Doom Classic

2019-2020

I worked on the Doom 1 and Doom 2 source ports to consoles and mobile, mostly on Nintendo Switch specific issues. The ports were built on top of Unity, which was an immense help in getting everything running on all platforms simultaneously, and definitely saved time when it came down to implementing and handling everything required to ship a console game.

Unlike most Unity titles, however, none of the game logic or even the rasterization is handled in Unity. The Doom engine itself is entirely deployed as a dynamic library, exposing an interface that which all aspects of I/O (video, audio, input, filesystem, and network). Unity is responsible for feeding in all the inputs, and receives back a buffer containing the on-screen contents that is then blitted to a Unity canvas.

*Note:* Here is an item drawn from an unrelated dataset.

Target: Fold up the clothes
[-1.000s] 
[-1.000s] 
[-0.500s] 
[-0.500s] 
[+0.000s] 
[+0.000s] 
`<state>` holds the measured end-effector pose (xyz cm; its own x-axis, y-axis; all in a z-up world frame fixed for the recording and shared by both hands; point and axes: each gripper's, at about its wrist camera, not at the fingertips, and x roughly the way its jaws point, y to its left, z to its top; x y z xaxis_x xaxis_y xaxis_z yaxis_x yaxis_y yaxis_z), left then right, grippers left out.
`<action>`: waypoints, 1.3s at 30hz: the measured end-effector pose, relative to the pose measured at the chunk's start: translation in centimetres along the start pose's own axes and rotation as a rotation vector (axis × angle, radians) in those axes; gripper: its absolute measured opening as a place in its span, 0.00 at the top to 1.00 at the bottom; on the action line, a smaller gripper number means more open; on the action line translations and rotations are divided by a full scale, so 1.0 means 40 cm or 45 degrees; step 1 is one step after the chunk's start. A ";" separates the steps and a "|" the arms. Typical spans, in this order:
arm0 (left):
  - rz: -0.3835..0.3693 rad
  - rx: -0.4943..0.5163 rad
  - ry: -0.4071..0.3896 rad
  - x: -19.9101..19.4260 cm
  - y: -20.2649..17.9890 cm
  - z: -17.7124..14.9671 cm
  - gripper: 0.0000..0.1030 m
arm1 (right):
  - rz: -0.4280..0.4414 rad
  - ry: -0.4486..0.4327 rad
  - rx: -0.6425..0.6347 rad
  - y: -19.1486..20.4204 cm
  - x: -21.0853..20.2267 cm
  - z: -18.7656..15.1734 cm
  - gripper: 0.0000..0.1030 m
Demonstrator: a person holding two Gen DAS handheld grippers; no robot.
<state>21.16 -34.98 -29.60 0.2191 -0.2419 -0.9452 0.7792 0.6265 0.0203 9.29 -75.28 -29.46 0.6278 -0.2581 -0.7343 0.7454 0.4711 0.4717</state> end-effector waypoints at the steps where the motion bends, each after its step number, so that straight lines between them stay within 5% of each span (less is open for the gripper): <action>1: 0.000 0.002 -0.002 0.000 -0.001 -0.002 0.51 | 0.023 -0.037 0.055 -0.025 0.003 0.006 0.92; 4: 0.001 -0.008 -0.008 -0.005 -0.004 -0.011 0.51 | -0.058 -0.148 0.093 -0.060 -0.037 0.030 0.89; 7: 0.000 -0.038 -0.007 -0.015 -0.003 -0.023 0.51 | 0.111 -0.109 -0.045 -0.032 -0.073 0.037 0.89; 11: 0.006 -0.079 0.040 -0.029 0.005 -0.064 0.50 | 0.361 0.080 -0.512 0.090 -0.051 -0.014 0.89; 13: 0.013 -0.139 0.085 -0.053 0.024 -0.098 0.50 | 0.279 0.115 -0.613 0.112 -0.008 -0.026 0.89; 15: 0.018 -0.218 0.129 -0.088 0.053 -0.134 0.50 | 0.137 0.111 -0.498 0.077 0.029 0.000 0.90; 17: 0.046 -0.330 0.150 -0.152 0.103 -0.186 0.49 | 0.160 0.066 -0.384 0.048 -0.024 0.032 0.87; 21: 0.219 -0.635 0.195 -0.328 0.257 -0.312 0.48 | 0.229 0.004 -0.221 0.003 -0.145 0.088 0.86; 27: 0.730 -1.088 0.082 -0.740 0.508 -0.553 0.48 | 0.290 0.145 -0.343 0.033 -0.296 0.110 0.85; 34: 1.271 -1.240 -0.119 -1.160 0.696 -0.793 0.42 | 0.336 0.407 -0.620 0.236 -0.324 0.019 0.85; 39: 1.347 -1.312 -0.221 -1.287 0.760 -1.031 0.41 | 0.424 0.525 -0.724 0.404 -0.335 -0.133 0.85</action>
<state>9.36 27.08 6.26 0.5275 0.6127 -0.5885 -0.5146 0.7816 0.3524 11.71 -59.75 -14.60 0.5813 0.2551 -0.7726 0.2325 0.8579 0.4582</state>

This means that the port looks and runs exactly like the original games did, albeit at a higher internal resolution. Handling all the different types of inputs and types of controllers becomes a lot simpler, and UI can use Unity's UI system across the whole app, instead of either trying to cram everything into the original game's UI system, or developing one on top of that.

Split screen is handled by faking a multiplayer match. Since the engine has been modified to allow multiple global states to be instantiated and swapped out at will, the engine can run as many clients as the hardware can handle, driving all of them separately. Networking is handled by just passing packet contents around through a buffer in memory.

Since release, I've been able to work on fixing both legacy engine issues, and issues that have popped up in our ports in the past, from rendering to gameplay. We've also begun to expand the engine past original limits, and allow users to play curated community levels across all platforms.